= Human rights in East Pakistan =

Human rights in East Pakistan is about human rights in East Pakistan.

== Language movement ==
The Bengali language movement began after the independence of Pakistan. Many Bengalis demanded that Bengali be made a national language of Pakistan, while Pakistani national leaders wanted Urdu to be the national language. On 21 February 1952, the police fired at a crowd of protestors, killing four people. The next day, Pakistani security forces attacked demonstrations again resulting in deaths and injuries.

== Religious minorities ==
The government and military elites of Pakistan viewed the Hindu minority in East Pakistan as a fifth column. They blamed the Hindus for the economic backwardness of East Pakistan. The 1970 election held under the joint electorate only got to minority member elected to the National assembly. During the Bangladesh War of Independence, Hindus were targeted by the Pakistan Army and local collaborators supporting them.

== War in East Pakistan and Bangladesh War of Independence ==

=== Genocide ===
The genocide refers to the selective mass killing in East Pakistan by Pakistani security establishments during the Bangladesh War of Independence. The University of Dhaka was attacked resulting in the death of students and staff.
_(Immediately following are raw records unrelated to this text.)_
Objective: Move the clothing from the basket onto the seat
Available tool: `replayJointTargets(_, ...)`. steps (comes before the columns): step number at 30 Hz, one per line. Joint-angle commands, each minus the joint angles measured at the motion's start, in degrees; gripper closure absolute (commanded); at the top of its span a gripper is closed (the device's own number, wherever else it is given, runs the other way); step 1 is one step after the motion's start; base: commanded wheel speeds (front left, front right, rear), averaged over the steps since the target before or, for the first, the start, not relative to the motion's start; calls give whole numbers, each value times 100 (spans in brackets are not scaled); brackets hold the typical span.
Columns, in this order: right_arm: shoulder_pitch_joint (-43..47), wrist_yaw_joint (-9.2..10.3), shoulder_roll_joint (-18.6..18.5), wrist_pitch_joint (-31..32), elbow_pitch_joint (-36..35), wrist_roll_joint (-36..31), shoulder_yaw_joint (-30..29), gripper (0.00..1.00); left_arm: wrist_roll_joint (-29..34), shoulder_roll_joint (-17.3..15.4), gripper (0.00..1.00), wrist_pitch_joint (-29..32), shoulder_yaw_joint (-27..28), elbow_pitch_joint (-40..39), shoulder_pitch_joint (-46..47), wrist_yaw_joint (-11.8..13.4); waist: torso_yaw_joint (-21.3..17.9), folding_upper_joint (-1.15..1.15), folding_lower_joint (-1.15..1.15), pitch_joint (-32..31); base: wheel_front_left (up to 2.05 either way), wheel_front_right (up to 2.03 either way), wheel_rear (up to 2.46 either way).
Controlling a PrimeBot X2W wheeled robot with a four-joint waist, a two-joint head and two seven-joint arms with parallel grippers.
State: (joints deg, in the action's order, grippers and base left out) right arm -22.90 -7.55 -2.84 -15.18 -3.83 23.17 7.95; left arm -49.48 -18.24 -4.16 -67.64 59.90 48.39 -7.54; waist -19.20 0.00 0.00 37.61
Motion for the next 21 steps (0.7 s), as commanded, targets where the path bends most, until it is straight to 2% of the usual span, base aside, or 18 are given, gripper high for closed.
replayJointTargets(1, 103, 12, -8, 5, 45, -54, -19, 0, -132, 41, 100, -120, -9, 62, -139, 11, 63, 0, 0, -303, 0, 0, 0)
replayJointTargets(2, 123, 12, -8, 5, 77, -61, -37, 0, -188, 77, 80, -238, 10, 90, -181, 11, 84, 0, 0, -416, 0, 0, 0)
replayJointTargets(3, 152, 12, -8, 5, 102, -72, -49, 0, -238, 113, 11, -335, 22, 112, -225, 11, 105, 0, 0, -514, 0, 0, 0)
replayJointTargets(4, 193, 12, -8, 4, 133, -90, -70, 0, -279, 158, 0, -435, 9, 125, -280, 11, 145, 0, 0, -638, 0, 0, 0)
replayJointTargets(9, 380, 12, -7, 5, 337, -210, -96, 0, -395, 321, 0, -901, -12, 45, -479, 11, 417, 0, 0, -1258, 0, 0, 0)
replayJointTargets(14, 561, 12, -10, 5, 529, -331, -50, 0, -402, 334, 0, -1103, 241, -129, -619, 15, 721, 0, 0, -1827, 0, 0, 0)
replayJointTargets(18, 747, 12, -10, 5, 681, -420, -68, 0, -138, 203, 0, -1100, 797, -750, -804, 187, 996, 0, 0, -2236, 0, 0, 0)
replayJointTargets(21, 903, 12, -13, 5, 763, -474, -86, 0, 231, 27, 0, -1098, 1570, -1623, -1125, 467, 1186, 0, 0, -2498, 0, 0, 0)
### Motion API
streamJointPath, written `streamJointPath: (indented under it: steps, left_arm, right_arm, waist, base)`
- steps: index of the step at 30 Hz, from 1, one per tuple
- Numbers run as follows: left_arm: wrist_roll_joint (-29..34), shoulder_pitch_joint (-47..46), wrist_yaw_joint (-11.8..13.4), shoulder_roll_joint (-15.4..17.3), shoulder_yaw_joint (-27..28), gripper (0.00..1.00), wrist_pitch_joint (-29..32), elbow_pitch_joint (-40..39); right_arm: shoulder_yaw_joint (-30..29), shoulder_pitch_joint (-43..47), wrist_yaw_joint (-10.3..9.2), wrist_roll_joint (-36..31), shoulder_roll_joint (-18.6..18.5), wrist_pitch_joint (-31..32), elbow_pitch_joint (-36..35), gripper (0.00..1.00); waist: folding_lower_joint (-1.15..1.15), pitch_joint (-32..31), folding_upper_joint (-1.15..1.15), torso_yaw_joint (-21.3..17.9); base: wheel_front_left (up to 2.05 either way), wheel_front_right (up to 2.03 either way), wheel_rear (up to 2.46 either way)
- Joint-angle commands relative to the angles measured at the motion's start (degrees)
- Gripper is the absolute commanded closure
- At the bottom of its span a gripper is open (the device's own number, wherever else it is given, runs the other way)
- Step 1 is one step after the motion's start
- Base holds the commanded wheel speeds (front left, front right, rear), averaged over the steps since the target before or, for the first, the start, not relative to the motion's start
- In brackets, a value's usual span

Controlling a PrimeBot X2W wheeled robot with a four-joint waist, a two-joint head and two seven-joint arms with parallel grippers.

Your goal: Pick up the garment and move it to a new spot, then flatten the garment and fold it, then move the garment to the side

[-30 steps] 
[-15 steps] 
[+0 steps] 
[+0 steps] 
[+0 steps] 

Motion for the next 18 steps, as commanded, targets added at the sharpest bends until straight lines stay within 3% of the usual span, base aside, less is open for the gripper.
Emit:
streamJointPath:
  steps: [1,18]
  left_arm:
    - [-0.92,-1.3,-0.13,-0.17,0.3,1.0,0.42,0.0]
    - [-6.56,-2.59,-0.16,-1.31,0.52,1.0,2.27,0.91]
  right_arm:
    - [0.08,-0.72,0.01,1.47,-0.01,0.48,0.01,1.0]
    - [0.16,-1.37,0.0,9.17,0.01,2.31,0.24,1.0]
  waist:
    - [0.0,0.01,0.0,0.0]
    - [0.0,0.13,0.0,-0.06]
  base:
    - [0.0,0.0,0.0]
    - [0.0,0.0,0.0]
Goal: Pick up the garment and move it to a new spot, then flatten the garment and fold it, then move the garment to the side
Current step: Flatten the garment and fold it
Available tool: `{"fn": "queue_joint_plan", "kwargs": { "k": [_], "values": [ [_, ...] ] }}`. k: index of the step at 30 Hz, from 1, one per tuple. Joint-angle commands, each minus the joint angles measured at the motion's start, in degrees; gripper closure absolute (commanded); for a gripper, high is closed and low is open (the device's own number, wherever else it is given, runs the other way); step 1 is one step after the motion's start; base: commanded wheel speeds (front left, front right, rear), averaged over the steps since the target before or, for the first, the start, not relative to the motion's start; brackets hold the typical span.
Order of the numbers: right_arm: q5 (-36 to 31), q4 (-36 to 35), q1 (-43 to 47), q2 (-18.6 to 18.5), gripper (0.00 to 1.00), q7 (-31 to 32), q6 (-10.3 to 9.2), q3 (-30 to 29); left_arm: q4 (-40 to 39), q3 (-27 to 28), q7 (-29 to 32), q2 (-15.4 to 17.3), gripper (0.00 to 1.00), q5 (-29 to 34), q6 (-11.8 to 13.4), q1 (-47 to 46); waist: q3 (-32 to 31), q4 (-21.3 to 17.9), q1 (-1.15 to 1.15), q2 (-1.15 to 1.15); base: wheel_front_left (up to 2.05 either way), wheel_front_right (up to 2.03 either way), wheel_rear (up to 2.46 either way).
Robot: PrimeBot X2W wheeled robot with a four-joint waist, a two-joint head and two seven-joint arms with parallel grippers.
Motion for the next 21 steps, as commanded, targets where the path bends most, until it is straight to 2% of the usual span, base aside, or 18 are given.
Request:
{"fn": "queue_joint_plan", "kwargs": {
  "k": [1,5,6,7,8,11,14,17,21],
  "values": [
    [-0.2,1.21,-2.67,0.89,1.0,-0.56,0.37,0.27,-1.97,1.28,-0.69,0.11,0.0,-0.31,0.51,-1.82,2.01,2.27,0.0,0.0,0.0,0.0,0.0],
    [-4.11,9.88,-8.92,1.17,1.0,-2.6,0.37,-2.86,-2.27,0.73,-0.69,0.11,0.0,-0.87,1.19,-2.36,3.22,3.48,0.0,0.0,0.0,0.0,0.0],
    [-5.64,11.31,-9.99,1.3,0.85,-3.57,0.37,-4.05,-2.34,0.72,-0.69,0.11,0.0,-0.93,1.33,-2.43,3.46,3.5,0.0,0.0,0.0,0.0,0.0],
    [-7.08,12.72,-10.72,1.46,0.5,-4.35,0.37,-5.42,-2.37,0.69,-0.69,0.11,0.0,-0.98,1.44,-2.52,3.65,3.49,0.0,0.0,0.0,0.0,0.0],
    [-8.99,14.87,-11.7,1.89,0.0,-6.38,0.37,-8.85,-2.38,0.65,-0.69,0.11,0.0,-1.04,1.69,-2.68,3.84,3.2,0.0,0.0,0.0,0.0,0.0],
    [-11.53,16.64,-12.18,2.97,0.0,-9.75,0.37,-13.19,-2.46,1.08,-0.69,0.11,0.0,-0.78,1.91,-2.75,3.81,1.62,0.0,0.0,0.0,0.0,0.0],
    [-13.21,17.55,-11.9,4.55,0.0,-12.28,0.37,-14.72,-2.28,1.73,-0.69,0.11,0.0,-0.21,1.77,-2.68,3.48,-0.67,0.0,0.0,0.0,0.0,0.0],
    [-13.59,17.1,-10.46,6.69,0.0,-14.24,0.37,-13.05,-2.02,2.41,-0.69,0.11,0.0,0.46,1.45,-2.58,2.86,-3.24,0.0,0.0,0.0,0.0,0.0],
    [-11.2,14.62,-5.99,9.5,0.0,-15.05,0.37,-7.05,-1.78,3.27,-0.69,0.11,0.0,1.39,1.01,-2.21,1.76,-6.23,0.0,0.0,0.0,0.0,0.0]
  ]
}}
Newspaper offices and Hindu neighbourhoods were shelled by Pakistan Army in Dhaka.
===Attacks on Bihari and Non-Bengali community===
Biharis and non-Bengalis were also attacked in the war, Thousands of Biharis were killed in ethnic violence in different areas of East Pakistan. In one such incident in Santahar, thousands of non-Bengalis were killed, raped and massacred by miscreants affiliated with the Mukti Bahini.
=== Killings of intellectuals ===
The Pakistani security forces and collaborators tried to eliminate Bengali nationalism through the killing of Bengali intellectuals. It resulted in the killing of over a thousand intellectuals including doctors, educationists, lawyers, engineers, etc. On 14 December 1971, two days before the surrender of Pakistani forces, 200 intellectuals were abducted from their home and killed.